Solo nella giornata di ieri si sono registrati ben quattro nuovi casi nella città balneare, che vanno ad aggiungersi al caso registrato già la scorsa settimana relativo a un ultrasettentenne già con patologie pregresse e ricoverato al reparto di Medicina dell’ospedale San Paolo e successivamente trasferito in terapia intensiva per l’aggravarsi delle sue condizioni. Inizialmente nella giornata di ieri dai dati comunicati i positivi della città balneare erano due.
«Purtroppo – ha spiegato il sindaco Alessandro Grando – in questi giorni risulta difficile comunicare con la Asl, impegnata come non mai a fronteggiare l’emergenza in tutti e 28 i comuni del nostro distretto.

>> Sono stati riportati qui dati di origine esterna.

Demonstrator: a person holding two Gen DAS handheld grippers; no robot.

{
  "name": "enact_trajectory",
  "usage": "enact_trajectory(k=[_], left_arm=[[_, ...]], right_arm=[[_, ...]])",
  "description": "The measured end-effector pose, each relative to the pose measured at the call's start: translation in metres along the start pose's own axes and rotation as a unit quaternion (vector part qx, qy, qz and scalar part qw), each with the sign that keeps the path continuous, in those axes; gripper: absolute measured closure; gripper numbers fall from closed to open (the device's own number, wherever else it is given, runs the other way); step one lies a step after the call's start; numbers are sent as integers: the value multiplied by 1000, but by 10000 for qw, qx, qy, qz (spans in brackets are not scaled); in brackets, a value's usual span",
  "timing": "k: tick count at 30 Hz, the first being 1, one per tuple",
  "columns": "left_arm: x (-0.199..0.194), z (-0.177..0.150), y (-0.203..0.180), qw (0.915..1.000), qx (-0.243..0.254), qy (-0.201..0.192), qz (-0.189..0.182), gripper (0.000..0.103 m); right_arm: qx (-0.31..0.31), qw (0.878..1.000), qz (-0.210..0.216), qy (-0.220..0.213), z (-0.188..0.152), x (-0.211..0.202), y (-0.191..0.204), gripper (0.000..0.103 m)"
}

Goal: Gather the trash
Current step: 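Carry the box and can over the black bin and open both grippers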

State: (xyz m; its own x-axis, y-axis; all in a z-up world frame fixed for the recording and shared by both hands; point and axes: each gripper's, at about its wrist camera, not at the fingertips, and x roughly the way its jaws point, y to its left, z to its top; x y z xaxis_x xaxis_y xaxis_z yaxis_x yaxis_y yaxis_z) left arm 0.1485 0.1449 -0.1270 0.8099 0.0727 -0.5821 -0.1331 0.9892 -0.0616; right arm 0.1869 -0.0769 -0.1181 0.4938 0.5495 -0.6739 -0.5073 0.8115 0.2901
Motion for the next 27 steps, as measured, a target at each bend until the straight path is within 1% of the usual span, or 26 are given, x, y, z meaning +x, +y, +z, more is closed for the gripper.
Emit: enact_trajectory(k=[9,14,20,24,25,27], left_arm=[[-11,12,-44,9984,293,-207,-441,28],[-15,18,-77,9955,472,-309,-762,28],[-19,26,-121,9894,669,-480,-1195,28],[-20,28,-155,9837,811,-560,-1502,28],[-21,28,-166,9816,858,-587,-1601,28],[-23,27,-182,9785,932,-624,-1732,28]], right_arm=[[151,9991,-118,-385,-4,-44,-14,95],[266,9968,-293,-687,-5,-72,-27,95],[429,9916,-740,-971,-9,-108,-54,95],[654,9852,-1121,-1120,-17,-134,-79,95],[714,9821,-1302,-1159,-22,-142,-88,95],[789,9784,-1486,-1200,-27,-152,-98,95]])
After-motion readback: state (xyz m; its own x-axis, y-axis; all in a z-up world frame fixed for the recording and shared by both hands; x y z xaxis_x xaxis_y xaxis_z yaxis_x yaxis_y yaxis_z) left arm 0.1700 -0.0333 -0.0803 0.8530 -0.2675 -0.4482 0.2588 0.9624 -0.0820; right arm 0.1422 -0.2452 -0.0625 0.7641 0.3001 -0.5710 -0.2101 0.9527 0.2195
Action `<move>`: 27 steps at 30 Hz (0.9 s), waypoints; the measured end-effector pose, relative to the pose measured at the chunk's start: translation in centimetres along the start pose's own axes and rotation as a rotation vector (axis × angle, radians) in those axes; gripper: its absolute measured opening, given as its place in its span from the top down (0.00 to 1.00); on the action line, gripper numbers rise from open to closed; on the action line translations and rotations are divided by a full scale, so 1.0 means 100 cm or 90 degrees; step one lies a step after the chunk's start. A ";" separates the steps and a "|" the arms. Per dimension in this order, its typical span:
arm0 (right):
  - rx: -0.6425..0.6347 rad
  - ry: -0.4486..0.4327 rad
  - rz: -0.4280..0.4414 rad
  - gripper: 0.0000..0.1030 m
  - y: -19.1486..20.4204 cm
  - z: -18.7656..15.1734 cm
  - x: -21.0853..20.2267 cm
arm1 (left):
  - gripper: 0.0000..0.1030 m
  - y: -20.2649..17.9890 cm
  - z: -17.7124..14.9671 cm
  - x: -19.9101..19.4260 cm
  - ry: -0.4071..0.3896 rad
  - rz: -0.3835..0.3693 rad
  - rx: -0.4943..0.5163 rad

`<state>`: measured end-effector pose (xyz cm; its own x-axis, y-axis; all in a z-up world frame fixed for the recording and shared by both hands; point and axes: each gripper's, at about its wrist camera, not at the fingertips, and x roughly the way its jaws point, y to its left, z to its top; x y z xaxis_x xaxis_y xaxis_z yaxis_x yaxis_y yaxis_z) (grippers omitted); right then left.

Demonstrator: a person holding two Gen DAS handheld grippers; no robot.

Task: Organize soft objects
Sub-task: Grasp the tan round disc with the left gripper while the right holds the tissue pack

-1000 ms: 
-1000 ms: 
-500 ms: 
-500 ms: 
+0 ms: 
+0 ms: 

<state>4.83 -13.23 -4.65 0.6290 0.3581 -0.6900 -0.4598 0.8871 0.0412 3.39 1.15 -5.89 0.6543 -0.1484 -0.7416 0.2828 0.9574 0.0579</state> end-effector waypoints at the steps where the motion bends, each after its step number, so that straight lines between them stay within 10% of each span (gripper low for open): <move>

Quindi può capitare che in un primo momento le notizie arrivino in maniera frammentaria».
E il primo cittadino ha rivolto ai ladispolani risultati positivi, «i più sinceri auguri di pronta guarigione», rinnovando « l’invito a restare a casa e ad uscire solo in caso di assoluto bisogno. Rispettiamo le regole, questa è l’unica alternativa possibile per fermare il contagio!».
Sempre ieri nella vicina città etrusca il bilancio dei contagiati è salito a 12. Ai cinque dei giorni scorsi (due dei quali, marito e moglie ricoverati al policlinico Gemelli di Roma, lui in terapia intensiva; e tre in isolamento nella propria abitazione) sono andate ad aggiungersi altre sette persone.
Delle 7 persone di ieri, cinque erano già ricoverate in ospedale mentre una ha contratto il virus sul campo, come spiegato dallo stesso sindaco Pascucci che ha aggiunto: «Sono molto, molto amareggiato – ha detto il sindaco di Cerveteri, Alessio Pascucci – Amareggiato perché ancora oggi vedo troppe persone in giro, persone che senza il minimo di rispetto per la comunità continuano ad uscire come se nulla fosse. Questo non va bene e non può continuare».
E il primo cittadino cerite è tornato a rinnovare l’invito alla popolazione: «State a casa!».